On my third try, after much searching, I finally found Tbilis’s Atashgah, or Fire Temple.  The two LonelyPlanet maps show slightly different locations for the Atashgah, both of which are close but slightly too far East.  You can’t access the Atashgah from the path to the Narikala fortress; rather you must come to it by going up into the nameless little streets South-East of the Jvaris Mama church, then taking the steps up to the Meheti church, then going 100 m East.

I finally spotted the Atashgah because I noticed a self-congratulatory sign listing various worthy groups that were funding some restoration program.  But of what?  Then I realized  the rather dull looking redbrick building matched the descriptions I’d read, so I checked with a workman and yes, this was it!

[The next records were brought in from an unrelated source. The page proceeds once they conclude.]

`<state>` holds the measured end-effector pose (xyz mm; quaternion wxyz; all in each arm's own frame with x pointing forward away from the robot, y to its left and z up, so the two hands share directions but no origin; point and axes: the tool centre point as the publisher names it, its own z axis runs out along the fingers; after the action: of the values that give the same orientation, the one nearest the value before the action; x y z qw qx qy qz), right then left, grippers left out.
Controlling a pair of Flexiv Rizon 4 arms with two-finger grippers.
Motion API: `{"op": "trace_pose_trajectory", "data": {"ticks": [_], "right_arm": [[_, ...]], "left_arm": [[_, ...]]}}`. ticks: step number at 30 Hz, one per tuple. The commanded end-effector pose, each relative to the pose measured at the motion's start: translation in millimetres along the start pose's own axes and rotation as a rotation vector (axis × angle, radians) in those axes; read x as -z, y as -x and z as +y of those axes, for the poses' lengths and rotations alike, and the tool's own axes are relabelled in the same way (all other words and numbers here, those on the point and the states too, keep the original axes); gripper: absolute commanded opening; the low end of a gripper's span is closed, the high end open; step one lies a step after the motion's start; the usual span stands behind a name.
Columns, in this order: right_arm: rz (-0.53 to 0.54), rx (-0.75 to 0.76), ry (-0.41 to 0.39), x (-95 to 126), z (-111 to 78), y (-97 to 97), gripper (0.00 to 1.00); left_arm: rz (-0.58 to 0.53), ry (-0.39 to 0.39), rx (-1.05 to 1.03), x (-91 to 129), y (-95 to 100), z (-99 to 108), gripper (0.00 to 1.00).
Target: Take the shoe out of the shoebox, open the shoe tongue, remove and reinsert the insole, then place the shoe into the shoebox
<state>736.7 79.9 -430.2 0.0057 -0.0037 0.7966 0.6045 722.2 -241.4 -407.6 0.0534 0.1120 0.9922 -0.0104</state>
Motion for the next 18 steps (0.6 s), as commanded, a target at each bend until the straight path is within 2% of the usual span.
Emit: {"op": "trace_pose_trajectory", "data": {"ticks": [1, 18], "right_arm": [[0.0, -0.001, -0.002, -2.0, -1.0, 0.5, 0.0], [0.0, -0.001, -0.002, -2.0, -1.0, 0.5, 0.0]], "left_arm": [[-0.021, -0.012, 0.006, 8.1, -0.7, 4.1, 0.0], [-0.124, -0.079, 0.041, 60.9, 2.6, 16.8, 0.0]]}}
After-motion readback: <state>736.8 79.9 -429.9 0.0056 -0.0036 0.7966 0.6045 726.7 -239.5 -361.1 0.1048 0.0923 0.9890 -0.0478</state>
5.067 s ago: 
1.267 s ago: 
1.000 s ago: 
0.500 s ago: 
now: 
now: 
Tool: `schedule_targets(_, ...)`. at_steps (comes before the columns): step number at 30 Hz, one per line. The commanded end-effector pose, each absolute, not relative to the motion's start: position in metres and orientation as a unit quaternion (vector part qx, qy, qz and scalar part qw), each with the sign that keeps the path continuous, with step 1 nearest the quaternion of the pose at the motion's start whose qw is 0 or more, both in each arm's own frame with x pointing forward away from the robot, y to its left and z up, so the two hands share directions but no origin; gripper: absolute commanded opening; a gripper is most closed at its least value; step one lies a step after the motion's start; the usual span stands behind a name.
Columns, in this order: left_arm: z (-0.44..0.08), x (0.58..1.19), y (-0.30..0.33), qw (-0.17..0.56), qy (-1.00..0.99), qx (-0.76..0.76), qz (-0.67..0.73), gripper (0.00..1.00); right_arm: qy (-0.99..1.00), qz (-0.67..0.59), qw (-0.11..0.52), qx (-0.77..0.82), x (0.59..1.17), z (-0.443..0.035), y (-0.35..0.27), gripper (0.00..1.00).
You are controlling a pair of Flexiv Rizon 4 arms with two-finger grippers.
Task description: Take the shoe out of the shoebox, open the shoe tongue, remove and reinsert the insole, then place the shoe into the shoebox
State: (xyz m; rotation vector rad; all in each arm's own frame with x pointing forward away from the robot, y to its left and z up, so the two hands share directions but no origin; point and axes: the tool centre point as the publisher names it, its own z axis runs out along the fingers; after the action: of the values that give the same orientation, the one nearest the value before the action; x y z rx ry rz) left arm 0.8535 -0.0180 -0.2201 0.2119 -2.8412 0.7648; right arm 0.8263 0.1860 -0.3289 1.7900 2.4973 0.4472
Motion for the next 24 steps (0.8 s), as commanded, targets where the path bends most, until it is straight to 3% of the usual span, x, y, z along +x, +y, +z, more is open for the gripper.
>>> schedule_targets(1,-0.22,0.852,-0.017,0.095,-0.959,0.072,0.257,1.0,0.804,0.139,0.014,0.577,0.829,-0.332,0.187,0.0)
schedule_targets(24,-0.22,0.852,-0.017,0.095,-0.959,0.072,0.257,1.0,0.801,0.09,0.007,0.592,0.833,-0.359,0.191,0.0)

Atashgah interior + wandering Scotsman

It is a strange structure: roughly a 20ft sided cube, under active restoration both inside and out.  There is an entrance doorway, and arched sides but no windows.  The roof is gone and there is a tree growing inside.  There is what seems to be a fire pit in the center. I paid my respects, and gently asked the Lord of Fire to be kind to California (currently plagued by wildfires).

This is believed to an authentic Zoroastrian Fire Temple, established during the short-lived Persian occupation of Tbilisi in the 6th c AD.   The Zoroastrians venerated fire as a pure element and would use the temple flame as a focus (or direction) to worship Ahura Mazda, the one universal god.